● **TO DO**
Reproduce the data below exactly as written. Pictures do not belong in the copy.

DATA below:

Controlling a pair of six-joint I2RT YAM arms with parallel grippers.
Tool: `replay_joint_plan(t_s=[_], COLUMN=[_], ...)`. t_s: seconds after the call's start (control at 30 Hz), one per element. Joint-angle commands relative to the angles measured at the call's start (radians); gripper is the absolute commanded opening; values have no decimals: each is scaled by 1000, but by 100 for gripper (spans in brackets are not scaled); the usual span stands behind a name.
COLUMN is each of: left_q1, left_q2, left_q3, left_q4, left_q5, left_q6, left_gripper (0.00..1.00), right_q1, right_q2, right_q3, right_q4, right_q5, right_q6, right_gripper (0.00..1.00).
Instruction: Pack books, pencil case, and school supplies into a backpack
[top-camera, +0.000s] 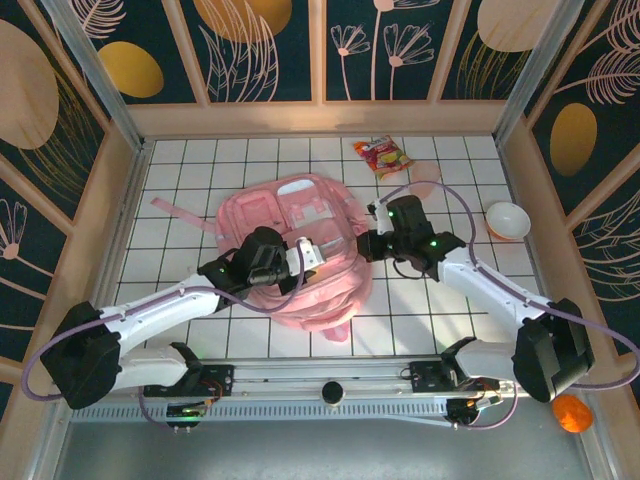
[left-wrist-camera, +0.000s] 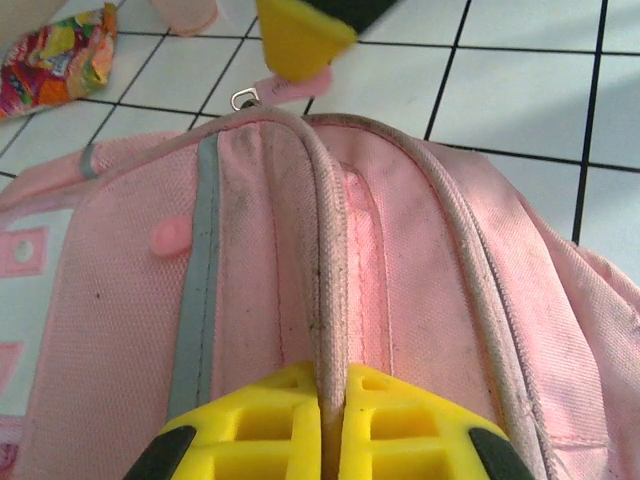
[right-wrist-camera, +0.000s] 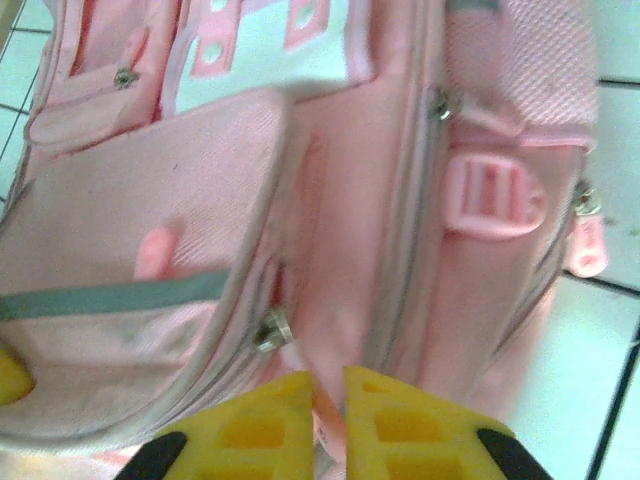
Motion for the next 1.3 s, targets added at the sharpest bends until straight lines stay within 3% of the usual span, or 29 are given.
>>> replay_joint_plan(t_s=[0.0, 0.17, 0.33, 0.53, 0.77, 0.97, 1.13, 1.2, 1.27], left_q1=[5, 5, 6, 7, 7, 8, 7, 7, 7], left_q2=[-32, -36, -93, -187, -220, -206, -211, -214, -216], left_q3=[-2, 1, -49, -105, -127, -122, -119, -117, -119], left_q4=[-57, -55, -16, 27, 40, 45, 44, 44, 45], left_q5=[26, 18, 66, 76, 43, 43, 42, 48, 57], left_q6=[39, 38, 85, 145, 149, 145, 149, 148, 148], left_gripper=[0, 0, 0, 0, 0, 0, 0, 0, 0], right_q1=[-35, -37, -36, -35, 23, 34, 53, 53, 54], right_q2=[-34, -78, -138, -100, -28, 0, 47, 68, 85], right_q3=[-35, -71, -123, -127, -119, -128, -121, -116, -111], right_q4=[37, -9, 22, 96, 149, 203, 171, 172, 190], right_q5=[57, 67, -63, -120, -154, -264, -258, -262, -259], right_q6=[-34, -62, -190, -419, -564, -635, -669, -672, -667], right_gripper=[15, 16, 35, 37, 42, 41, 41, 37, 27])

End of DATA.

● **WRITTEN ANSWER**
Controlling a pair of six-joint I2RT YAM arms with parallel grippers.
Tool: `replay_joint_plan(t_s=[_], COLUMN=[_], ...)`. t_s: seconds after the call's start (control at 30 Hz), one per element. Joint-angle commands relative to the angles measured at the call's start (radians); gripper is the absolute commanded opening; values have no decimals: each is scaled by 1000, but by 100 for gripper (spans in brackets are not scaled); the usual span stands behind a name.
COLUMN is each of: left_q1, left_q2, left_q3, left_q4, left_q5, left_q6, left_gripper (0.00..1.00), right_q1, right_q2, right_q3, right_q4, right_q5, right_q6, right_gripper (0.00..1.00).
Instruction: Pack books, pencil case, and school supplies into a backpack
[top-camera, +0.000s] 
[left-wrist-camera, +0.000s] 
[right-wrist-camera, +0.000s] 
Motion for the next 1.3 s, targets added at the sharpest bends until straight lines stay within 3% of the usual span, or 29 are given.
>>> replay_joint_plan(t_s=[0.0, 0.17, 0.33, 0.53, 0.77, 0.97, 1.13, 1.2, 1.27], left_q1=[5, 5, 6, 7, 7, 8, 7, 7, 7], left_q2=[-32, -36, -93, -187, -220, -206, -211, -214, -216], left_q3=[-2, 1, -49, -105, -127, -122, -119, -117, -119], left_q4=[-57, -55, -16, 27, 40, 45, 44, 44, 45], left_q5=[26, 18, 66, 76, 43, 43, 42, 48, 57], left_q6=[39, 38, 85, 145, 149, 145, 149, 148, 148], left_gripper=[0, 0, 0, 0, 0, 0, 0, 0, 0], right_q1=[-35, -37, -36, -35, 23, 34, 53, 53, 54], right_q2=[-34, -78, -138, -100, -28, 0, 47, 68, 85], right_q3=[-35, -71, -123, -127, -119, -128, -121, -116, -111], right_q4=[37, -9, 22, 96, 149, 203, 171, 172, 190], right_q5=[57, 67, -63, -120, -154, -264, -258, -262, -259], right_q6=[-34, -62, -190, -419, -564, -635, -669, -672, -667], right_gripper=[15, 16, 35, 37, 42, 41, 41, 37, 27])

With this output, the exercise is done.